(Beginning of Information supplied)
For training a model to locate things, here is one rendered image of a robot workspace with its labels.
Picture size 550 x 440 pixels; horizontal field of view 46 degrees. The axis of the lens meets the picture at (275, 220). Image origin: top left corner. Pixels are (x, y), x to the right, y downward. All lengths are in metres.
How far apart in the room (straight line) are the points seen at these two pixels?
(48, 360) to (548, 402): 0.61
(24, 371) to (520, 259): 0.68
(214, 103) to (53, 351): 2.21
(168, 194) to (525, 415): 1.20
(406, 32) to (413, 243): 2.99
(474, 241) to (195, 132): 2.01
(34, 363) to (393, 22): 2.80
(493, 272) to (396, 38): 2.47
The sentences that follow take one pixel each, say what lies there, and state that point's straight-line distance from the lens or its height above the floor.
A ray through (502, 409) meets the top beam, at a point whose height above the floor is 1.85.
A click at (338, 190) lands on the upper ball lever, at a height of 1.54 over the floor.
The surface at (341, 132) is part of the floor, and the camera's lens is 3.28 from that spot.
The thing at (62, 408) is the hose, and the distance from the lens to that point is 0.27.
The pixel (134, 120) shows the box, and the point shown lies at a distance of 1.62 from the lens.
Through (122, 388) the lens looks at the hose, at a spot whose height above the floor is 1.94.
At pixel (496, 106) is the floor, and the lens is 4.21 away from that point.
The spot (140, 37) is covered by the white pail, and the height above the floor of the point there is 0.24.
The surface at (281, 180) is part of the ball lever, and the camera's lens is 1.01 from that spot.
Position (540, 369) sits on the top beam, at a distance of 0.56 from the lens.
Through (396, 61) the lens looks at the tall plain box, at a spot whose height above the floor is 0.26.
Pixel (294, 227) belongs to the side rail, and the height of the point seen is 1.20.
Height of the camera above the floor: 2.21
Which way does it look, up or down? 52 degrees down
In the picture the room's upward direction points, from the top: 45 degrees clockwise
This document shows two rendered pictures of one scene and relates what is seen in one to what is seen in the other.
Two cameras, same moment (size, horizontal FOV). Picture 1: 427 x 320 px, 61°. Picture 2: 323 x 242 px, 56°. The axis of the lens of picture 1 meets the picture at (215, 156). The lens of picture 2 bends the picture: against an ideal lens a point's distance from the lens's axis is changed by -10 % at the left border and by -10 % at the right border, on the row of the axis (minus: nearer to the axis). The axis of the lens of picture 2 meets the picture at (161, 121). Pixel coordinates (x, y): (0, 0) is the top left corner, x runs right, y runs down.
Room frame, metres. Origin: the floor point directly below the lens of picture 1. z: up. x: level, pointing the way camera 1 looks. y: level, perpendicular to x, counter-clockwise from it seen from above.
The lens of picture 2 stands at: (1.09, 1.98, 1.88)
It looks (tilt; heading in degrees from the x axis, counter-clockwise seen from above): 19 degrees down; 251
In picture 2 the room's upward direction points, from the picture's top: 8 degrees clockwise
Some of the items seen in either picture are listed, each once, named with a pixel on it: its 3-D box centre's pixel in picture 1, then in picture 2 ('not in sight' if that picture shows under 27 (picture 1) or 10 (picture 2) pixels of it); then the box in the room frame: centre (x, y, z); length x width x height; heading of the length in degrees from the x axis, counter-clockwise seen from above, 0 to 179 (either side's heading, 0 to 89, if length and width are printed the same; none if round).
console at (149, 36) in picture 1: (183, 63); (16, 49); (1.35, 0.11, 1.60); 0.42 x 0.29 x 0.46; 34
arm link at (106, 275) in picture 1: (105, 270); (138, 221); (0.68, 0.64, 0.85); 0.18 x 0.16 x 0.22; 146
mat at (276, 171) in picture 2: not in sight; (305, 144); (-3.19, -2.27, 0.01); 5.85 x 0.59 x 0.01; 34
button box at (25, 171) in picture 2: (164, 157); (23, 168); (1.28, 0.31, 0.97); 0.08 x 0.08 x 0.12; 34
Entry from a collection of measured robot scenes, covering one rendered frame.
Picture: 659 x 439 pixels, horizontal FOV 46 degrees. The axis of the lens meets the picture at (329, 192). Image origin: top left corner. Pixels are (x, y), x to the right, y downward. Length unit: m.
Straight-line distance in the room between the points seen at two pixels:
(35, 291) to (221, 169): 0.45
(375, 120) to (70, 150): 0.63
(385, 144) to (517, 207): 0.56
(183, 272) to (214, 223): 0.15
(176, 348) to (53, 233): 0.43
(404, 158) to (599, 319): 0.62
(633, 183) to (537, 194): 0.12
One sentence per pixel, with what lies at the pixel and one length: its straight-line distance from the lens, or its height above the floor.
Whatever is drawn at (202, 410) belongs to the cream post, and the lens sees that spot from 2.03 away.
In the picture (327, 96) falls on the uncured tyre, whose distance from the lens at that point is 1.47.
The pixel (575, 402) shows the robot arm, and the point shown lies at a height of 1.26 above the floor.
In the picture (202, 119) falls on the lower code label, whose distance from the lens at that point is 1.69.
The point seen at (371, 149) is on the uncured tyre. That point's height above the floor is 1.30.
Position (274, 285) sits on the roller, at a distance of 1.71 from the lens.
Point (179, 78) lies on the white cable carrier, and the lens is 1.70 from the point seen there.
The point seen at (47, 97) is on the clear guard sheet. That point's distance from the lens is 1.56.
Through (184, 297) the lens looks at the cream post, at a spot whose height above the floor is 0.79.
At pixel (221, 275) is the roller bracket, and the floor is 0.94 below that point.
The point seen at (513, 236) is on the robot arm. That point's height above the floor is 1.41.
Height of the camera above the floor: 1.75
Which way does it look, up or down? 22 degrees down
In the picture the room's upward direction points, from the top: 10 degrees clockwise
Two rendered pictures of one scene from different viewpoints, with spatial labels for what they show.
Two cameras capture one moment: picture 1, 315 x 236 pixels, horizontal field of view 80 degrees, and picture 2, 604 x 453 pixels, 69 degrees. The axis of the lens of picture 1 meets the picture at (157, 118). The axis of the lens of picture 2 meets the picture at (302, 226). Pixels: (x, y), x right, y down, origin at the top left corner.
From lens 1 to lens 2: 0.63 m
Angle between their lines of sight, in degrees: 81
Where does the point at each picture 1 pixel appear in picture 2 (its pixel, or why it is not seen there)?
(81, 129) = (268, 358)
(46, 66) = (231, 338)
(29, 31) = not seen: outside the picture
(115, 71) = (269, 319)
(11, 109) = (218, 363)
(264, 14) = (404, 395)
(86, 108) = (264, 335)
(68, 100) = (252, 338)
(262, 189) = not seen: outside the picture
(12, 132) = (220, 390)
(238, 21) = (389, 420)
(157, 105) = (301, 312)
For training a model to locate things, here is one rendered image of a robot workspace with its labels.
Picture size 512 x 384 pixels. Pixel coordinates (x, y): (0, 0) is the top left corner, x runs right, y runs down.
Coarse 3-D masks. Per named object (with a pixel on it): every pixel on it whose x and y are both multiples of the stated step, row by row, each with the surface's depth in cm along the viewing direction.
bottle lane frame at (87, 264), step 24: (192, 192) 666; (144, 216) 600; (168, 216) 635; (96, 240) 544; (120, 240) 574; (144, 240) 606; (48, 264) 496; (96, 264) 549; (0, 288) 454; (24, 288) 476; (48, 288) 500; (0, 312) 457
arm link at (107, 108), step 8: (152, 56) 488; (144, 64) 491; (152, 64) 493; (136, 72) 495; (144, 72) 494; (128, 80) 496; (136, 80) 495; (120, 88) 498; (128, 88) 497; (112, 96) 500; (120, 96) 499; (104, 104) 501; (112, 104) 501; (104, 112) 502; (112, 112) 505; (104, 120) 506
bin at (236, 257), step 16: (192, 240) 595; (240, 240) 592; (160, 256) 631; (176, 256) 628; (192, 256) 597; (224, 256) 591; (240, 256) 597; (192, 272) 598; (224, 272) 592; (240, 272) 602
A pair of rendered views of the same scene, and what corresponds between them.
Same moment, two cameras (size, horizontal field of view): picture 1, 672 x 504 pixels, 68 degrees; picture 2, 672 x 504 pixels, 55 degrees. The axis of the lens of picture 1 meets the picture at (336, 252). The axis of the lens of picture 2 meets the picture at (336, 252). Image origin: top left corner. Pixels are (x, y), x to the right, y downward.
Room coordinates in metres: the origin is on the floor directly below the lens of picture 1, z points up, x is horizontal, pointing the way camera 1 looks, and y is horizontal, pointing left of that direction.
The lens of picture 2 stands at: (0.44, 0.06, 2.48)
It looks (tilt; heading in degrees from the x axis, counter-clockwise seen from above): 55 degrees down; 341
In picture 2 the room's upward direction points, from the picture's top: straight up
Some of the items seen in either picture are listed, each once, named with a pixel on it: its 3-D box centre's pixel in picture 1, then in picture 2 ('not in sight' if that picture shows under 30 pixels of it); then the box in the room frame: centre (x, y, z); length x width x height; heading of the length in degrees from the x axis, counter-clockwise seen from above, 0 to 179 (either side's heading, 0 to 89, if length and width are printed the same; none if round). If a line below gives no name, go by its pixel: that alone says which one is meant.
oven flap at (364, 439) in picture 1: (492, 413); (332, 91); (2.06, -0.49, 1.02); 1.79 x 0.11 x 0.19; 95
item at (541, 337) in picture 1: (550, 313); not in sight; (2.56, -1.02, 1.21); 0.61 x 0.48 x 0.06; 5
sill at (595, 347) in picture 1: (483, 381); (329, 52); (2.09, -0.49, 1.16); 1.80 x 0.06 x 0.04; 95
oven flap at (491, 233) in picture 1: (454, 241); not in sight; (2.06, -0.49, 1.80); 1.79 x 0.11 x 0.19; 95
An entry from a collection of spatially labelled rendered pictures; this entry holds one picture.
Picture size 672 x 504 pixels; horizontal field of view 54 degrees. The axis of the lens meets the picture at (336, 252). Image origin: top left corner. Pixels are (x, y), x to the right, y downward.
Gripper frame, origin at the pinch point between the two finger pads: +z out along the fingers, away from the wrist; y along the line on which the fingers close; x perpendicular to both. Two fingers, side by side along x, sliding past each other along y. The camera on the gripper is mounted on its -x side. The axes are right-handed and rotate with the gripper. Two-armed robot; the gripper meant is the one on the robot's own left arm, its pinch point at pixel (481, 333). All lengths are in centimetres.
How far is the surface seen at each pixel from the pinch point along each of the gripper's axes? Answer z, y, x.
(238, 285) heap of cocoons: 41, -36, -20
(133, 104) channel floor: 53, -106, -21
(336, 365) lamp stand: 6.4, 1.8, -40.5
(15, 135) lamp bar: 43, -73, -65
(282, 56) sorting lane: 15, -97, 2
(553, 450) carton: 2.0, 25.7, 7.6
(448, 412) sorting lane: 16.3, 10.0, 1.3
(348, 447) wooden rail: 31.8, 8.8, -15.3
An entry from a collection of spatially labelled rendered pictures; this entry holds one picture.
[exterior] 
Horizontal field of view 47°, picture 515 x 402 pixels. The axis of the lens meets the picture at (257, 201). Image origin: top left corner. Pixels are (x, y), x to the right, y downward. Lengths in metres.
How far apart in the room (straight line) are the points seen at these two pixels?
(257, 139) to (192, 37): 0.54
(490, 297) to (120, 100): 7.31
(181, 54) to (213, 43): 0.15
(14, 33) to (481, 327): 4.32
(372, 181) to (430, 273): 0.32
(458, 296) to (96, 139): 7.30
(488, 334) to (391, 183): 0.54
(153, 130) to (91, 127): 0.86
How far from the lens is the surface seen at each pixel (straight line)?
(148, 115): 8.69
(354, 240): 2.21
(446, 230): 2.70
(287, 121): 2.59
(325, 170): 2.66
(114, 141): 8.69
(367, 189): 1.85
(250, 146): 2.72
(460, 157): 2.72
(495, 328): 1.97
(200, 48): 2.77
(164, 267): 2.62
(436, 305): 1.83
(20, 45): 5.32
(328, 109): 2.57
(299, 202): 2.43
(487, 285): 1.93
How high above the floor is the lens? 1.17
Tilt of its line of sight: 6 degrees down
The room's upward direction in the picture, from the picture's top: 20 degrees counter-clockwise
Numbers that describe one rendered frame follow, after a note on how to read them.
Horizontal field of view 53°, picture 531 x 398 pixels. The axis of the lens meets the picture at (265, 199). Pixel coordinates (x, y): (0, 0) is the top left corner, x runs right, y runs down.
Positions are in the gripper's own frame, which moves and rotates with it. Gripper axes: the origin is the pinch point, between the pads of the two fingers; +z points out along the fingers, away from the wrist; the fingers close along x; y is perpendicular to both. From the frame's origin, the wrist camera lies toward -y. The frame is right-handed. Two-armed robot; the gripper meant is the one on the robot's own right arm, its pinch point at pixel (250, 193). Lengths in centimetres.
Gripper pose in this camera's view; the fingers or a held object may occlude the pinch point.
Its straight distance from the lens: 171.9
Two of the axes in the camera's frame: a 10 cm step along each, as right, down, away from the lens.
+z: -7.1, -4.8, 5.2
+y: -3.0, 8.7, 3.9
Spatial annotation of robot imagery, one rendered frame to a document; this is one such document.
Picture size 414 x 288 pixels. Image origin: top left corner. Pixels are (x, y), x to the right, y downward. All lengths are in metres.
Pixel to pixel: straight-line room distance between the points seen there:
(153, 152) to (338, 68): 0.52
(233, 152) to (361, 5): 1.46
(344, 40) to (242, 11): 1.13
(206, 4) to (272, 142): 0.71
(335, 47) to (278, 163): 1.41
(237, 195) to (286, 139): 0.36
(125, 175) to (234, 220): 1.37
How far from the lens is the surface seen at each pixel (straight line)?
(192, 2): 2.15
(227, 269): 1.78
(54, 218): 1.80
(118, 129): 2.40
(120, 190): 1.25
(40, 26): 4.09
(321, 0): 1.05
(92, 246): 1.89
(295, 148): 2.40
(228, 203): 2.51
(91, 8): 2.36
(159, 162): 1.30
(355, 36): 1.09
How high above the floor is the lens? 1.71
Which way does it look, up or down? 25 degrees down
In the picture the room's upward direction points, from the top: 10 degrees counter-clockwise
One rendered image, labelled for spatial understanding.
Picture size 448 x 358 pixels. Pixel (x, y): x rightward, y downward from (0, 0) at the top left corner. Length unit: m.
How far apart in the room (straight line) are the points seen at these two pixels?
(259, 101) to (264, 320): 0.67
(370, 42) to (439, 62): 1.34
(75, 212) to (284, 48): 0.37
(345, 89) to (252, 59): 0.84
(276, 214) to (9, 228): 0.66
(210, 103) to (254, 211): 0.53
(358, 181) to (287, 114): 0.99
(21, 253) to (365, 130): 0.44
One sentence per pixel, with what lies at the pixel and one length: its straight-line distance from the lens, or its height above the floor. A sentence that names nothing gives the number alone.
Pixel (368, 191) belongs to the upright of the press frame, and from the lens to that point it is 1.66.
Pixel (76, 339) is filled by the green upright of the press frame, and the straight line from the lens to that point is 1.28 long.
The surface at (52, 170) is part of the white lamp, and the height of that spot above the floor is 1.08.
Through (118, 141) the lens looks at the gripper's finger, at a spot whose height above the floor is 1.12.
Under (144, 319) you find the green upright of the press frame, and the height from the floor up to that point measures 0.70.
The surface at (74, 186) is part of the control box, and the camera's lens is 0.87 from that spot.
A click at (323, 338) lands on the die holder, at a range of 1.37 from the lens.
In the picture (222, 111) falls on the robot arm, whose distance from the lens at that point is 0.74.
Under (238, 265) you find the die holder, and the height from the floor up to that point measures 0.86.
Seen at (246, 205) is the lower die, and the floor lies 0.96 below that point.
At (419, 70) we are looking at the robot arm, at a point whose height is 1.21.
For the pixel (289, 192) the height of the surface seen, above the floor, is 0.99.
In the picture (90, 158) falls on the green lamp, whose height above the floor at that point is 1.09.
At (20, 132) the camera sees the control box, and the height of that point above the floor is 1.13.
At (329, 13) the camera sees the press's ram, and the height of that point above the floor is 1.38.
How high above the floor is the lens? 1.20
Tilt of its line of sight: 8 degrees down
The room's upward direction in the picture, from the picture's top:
(End of Information supplied)
→ Your goal
Restate exactly the records above from their first line through the line that holds "At pixel (496, 106)", please, including both and leaving out all others.

→ Reply
For training a model to locate things, here is one rendered image of a robot workspace with its labels.
Picture size 550 x 440 pixels; horizontal field of view 46 degrees. The axis of the lens meets the picture at (275, 220). Image origin: top left corner. Pixels are (x, y), x to the right, y downward. All lengths are in metres.
How far apart in the room (straight line) are the points seen at these two pixels?
(48, 360) to (548, 402): 0.61
(24, 371) to (520, 259): 0.68
(214, 103) to (53, 351): 2.21
(168, 194) to (525, 415): 1.20
(406, 32) to (413, 243): 2.99
(474, 241) to (195, 132): 2.01
(34, 363) to (393, 22): 2.80
(493, 272) to (396, 38): 2.47
The sentences that follow take one pixel each, say what lies there, and state that point's straight-line distance from the lens or its height above the floor.
A ray through (502, 409) meets the top beam, at a point whose height above the floor is 1.85.
A click at (338, 190) lands on the upper ball lever, at a height of 1.54 over the floor.
The surface at (341, 132) is part of the floor, and the camera's lens is 3.28 from that spot.
The thing at (62, 408) is the hose, and the distance from the lens to that point is 0.27.
The pixel (134, 120) shows the box, and the point shown lies at a distance of 1.62 from the lens.
Through (122, 388) the lens looks at the hose, at a spot whose height above the floor is 1.94.
At pixel (496, 106) is the floor, and the lens is 4.21 away from that point.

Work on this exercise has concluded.